Collected data
##############################
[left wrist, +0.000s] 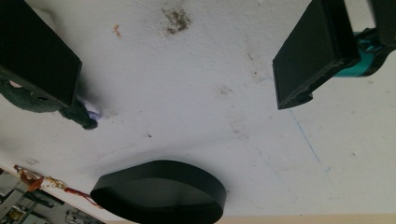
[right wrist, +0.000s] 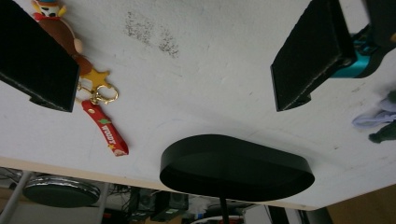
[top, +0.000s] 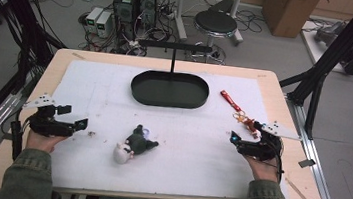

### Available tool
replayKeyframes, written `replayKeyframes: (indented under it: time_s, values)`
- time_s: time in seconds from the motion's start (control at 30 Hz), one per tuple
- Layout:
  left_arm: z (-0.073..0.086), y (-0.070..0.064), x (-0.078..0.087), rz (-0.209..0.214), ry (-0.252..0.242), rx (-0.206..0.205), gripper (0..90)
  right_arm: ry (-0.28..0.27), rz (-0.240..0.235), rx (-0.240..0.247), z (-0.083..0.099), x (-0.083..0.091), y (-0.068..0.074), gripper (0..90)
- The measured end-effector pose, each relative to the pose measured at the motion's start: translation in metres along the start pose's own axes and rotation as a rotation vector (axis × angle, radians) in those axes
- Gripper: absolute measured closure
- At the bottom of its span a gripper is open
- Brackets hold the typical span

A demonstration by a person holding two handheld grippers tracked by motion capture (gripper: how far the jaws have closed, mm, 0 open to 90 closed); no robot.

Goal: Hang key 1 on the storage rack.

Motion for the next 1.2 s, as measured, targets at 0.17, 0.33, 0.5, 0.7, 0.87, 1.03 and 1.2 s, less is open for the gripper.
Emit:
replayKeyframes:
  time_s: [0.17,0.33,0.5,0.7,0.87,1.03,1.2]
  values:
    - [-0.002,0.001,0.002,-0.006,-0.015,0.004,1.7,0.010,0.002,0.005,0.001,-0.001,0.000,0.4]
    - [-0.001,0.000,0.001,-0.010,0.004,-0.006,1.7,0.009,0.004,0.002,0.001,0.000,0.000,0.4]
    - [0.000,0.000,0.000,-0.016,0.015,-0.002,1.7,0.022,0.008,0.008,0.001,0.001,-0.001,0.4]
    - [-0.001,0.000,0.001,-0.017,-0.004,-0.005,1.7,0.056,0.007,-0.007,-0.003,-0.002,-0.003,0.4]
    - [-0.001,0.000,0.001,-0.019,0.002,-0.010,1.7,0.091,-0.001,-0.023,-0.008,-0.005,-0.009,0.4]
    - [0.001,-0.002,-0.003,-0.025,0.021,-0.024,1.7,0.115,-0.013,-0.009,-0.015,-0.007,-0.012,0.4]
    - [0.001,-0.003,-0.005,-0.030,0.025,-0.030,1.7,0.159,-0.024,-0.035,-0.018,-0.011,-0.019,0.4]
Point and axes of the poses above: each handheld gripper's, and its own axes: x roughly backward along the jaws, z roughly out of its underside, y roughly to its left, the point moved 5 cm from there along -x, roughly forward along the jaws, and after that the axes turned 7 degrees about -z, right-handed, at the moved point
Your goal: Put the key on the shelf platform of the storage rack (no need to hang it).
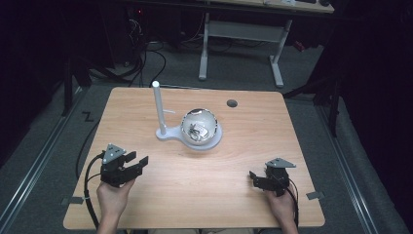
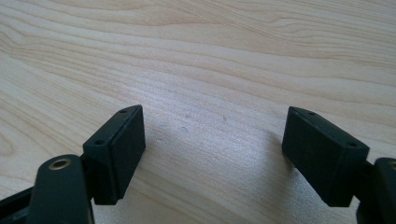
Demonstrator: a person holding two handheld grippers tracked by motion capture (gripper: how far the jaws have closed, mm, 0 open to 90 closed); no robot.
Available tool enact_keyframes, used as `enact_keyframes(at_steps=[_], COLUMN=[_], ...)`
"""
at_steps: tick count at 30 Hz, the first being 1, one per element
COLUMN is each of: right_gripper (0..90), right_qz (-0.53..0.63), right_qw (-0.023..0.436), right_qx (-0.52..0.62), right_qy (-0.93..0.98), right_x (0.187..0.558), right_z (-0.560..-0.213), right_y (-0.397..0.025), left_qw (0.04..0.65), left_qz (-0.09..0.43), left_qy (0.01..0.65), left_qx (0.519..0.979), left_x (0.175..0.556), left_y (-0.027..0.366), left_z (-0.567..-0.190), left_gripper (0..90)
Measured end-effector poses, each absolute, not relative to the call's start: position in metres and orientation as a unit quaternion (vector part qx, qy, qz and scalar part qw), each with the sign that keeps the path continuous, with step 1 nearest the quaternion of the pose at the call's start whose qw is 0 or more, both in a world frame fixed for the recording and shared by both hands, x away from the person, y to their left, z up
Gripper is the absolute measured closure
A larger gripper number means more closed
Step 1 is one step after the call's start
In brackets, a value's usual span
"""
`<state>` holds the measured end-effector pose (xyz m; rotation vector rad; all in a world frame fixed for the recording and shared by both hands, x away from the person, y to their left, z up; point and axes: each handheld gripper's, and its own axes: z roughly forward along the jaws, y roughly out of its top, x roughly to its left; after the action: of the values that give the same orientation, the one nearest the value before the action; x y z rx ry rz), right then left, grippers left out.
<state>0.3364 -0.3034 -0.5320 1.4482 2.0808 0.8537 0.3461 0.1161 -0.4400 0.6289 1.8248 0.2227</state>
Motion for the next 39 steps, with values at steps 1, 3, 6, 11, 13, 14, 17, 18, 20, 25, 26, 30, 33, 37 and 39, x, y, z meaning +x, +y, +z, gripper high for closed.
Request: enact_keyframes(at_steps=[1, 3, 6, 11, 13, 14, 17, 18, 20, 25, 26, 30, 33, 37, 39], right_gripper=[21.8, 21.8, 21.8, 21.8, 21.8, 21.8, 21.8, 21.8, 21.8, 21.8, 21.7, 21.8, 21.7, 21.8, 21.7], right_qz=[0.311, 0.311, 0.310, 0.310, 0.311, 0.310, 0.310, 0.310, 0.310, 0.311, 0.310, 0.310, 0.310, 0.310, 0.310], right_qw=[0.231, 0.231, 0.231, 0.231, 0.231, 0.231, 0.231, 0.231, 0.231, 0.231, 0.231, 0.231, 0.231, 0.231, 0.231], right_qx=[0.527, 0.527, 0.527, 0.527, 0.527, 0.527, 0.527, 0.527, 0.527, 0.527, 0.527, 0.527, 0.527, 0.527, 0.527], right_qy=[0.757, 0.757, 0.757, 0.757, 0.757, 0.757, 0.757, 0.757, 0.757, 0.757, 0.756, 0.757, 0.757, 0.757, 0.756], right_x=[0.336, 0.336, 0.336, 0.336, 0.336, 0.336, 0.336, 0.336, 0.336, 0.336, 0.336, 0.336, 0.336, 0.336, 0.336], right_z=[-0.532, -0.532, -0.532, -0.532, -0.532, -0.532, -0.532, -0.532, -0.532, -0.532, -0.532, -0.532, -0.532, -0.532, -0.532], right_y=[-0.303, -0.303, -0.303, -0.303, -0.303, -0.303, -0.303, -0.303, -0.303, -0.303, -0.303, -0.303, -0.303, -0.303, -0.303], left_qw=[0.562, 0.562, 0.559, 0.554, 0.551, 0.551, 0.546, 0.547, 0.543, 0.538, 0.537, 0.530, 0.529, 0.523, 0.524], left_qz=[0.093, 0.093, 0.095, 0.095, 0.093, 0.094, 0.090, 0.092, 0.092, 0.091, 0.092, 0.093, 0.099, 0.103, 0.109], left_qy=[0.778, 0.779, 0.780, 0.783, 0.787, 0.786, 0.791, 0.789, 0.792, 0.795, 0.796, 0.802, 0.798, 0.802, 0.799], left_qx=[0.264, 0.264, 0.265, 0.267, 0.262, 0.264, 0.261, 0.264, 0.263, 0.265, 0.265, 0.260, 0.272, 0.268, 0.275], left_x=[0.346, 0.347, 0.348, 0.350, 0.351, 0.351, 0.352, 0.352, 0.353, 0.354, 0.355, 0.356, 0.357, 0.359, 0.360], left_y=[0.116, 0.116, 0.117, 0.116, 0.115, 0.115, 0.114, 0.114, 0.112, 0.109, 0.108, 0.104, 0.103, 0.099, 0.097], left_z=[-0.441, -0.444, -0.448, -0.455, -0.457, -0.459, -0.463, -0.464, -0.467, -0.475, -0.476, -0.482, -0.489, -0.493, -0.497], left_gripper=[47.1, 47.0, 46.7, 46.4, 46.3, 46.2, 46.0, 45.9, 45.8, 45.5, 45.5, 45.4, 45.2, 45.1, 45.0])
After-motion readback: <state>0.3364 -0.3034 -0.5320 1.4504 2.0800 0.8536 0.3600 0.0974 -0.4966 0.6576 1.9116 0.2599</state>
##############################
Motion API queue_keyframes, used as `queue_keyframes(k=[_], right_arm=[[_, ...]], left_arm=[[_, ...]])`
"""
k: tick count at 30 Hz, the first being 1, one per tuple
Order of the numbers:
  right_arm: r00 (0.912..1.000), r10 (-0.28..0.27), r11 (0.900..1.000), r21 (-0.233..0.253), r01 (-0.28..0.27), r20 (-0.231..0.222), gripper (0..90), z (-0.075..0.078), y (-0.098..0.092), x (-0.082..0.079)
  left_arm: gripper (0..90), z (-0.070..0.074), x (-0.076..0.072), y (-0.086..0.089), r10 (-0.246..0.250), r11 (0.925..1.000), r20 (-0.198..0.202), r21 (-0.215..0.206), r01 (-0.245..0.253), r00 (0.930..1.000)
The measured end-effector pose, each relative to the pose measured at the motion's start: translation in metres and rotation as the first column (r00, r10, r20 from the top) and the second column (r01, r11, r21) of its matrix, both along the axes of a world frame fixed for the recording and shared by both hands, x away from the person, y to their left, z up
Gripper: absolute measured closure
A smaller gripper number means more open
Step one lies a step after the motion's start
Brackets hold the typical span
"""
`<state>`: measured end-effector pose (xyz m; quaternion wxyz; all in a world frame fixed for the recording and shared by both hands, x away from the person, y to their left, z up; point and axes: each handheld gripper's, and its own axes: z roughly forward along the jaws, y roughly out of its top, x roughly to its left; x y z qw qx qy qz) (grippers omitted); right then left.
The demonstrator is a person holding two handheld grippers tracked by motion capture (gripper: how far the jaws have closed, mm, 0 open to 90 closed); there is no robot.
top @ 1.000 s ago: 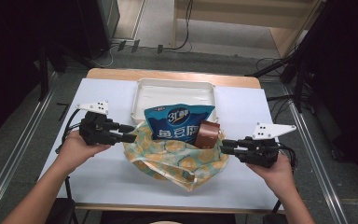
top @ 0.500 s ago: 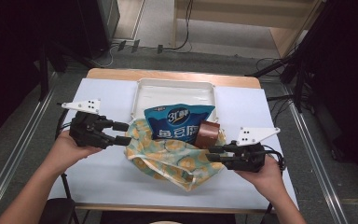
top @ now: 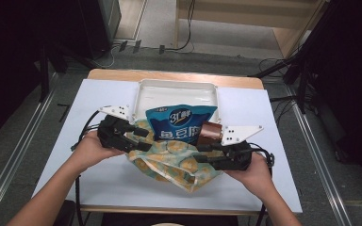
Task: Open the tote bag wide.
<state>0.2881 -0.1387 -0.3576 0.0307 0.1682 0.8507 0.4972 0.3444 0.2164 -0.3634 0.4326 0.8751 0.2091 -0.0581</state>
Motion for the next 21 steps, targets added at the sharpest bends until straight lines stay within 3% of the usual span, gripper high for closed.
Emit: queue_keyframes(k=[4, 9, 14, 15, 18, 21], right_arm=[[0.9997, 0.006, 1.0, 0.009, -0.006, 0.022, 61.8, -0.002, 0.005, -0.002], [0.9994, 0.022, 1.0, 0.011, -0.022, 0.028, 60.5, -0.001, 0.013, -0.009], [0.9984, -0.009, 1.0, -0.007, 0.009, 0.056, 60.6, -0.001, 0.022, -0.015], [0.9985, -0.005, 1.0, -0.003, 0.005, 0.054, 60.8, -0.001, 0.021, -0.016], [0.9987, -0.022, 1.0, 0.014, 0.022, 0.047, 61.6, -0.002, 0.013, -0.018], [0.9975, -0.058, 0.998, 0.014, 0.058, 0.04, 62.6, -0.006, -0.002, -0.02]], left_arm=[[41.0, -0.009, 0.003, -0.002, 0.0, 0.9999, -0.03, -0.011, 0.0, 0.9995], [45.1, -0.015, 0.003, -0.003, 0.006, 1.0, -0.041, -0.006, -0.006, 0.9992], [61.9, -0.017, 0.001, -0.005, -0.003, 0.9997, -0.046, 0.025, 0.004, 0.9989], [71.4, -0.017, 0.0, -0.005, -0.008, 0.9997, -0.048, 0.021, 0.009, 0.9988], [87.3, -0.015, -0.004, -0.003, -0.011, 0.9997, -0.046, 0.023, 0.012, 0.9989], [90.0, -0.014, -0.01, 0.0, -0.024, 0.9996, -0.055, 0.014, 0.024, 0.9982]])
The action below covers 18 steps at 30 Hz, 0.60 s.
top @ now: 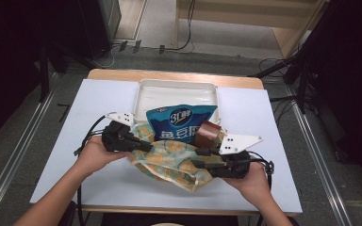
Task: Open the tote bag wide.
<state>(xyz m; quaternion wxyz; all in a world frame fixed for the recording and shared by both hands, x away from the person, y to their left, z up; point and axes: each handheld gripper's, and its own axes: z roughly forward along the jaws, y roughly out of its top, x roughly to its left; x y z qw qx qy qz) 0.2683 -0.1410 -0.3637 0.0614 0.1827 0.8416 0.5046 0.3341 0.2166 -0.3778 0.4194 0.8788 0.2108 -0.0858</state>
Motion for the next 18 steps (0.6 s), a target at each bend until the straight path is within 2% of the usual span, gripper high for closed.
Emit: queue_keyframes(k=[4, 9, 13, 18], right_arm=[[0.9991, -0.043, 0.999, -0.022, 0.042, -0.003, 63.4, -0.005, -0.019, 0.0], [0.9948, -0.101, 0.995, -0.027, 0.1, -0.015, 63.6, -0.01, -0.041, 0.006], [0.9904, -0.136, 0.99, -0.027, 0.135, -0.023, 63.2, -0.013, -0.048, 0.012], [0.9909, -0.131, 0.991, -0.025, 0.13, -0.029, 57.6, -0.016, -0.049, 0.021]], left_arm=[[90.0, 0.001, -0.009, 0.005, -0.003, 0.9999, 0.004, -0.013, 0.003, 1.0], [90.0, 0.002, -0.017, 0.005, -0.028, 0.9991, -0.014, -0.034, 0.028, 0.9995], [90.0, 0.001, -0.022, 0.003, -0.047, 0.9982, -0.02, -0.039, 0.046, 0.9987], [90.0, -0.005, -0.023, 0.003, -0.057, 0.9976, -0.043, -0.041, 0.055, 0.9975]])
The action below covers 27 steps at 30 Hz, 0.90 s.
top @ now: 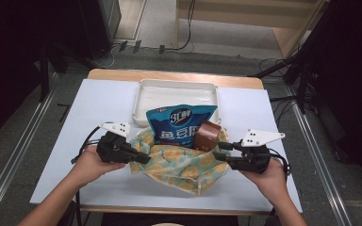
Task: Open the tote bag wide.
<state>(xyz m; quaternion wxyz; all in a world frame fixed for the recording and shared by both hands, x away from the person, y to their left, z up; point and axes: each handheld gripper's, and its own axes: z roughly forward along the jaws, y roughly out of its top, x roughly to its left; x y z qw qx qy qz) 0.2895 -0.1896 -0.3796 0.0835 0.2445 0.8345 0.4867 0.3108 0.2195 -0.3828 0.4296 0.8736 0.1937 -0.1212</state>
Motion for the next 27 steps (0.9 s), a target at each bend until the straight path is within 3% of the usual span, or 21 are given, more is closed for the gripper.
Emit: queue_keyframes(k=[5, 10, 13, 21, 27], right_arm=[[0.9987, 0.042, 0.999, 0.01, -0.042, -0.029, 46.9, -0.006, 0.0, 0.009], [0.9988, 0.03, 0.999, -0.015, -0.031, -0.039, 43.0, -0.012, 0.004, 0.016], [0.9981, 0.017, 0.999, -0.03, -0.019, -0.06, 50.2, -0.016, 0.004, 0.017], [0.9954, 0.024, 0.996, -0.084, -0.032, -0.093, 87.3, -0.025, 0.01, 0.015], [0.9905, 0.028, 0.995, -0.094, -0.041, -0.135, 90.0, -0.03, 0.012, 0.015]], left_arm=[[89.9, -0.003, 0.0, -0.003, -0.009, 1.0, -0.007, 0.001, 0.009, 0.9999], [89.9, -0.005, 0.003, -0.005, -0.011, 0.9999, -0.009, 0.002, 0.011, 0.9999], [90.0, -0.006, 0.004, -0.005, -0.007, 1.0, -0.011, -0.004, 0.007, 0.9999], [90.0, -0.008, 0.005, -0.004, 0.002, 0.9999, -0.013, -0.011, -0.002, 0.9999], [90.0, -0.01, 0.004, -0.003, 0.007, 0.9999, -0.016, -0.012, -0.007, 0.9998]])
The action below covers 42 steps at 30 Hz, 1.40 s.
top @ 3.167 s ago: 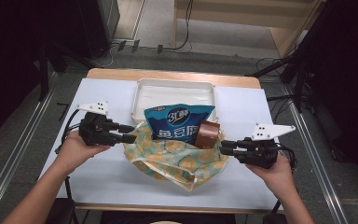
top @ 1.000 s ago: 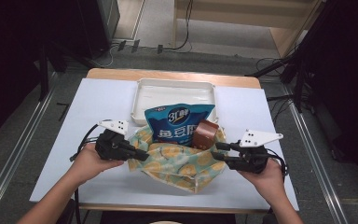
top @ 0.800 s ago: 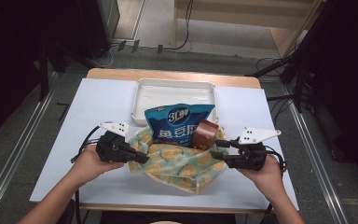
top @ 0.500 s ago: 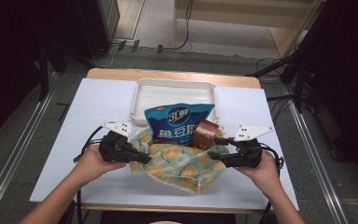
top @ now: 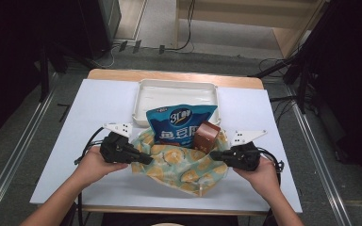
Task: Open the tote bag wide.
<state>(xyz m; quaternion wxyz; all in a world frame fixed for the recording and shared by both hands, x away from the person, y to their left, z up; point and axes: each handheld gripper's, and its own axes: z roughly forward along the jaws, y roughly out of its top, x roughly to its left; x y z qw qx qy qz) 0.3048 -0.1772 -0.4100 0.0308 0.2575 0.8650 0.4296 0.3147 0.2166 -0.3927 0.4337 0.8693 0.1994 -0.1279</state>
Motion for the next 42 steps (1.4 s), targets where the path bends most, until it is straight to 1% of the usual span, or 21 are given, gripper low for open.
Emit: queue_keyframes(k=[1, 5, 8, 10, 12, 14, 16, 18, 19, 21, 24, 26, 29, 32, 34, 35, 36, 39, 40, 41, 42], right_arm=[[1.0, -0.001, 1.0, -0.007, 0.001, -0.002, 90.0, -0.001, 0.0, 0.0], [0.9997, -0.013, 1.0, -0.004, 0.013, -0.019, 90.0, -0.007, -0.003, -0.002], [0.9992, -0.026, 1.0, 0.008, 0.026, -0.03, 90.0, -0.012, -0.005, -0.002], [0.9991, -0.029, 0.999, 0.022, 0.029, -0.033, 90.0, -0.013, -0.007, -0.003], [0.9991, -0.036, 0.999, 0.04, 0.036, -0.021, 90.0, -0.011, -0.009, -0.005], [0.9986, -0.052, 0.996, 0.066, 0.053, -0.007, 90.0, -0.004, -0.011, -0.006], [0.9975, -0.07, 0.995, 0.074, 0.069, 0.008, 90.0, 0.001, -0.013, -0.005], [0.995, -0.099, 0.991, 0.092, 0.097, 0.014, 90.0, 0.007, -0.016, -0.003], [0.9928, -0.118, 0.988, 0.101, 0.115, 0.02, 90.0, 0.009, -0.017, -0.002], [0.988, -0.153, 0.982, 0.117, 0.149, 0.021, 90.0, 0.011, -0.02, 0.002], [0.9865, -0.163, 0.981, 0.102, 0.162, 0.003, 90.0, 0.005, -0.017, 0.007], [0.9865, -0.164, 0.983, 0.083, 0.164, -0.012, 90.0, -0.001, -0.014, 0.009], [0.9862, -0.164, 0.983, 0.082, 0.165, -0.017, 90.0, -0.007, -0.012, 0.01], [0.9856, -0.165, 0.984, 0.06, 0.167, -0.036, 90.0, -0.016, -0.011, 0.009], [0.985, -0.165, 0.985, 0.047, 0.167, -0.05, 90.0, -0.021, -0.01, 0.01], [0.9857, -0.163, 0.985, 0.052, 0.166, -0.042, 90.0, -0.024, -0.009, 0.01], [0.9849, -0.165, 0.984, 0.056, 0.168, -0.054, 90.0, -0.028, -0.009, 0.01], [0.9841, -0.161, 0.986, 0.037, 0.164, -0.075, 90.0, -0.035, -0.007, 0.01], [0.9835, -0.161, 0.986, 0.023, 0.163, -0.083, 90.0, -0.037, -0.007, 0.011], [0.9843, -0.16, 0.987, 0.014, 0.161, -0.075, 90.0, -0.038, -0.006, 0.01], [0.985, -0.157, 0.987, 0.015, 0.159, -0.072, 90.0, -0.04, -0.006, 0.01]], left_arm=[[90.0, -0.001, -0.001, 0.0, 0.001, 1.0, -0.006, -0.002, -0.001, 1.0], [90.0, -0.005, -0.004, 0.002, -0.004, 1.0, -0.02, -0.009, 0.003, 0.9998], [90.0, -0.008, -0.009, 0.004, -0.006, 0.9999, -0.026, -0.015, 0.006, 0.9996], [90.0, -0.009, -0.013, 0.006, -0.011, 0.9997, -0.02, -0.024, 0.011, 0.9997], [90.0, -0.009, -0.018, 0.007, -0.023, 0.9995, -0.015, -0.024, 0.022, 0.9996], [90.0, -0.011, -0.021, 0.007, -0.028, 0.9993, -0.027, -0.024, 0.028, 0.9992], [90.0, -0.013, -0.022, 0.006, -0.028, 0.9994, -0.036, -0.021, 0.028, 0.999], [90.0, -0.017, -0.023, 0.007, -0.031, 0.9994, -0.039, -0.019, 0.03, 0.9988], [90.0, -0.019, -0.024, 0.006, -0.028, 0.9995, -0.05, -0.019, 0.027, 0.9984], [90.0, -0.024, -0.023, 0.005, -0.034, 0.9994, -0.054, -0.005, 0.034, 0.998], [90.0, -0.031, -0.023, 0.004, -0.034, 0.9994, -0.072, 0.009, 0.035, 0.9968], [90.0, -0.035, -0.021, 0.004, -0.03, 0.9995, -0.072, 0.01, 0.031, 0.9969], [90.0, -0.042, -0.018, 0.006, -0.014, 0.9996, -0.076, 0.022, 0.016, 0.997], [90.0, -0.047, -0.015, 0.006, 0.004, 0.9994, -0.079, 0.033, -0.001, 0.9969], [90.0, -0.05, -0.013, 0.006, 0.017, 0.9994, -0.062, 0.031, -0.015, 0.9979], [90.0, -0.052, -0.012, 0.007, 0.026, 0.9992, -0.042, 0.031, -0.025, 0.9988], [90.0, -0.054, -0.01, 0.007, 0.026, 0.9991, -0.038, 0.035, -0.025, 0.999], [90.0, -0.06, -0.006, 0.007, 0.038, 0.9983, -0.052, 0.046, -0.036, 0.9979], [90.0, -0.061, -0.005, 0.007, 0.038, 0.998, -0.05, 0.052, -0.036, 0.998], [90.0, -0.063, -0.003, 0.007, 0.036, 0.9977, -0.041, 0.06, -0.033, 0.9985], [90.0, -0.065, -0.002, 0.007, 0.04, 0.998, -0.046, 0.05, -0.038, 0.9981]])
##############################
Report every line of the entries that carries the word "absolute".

* ANSWER SPACE *
- Gripper: absolute measured closure
Measured end-effector poses, each absolute, not relative to the call's start: position in metres and orientation as a unit quaternion (vector part qx, qy, qz and scalar part qw), each with the sign that keeps the path continuous, with step 1 nearest the quaternion of the pose at the call's start whose qw is 0 or more, both in a world frame fixed for the recording and shared by both hands, x away from the person, y to their left, z up
Gripper is the absolute measured closure
Gripper: absolute measured closure

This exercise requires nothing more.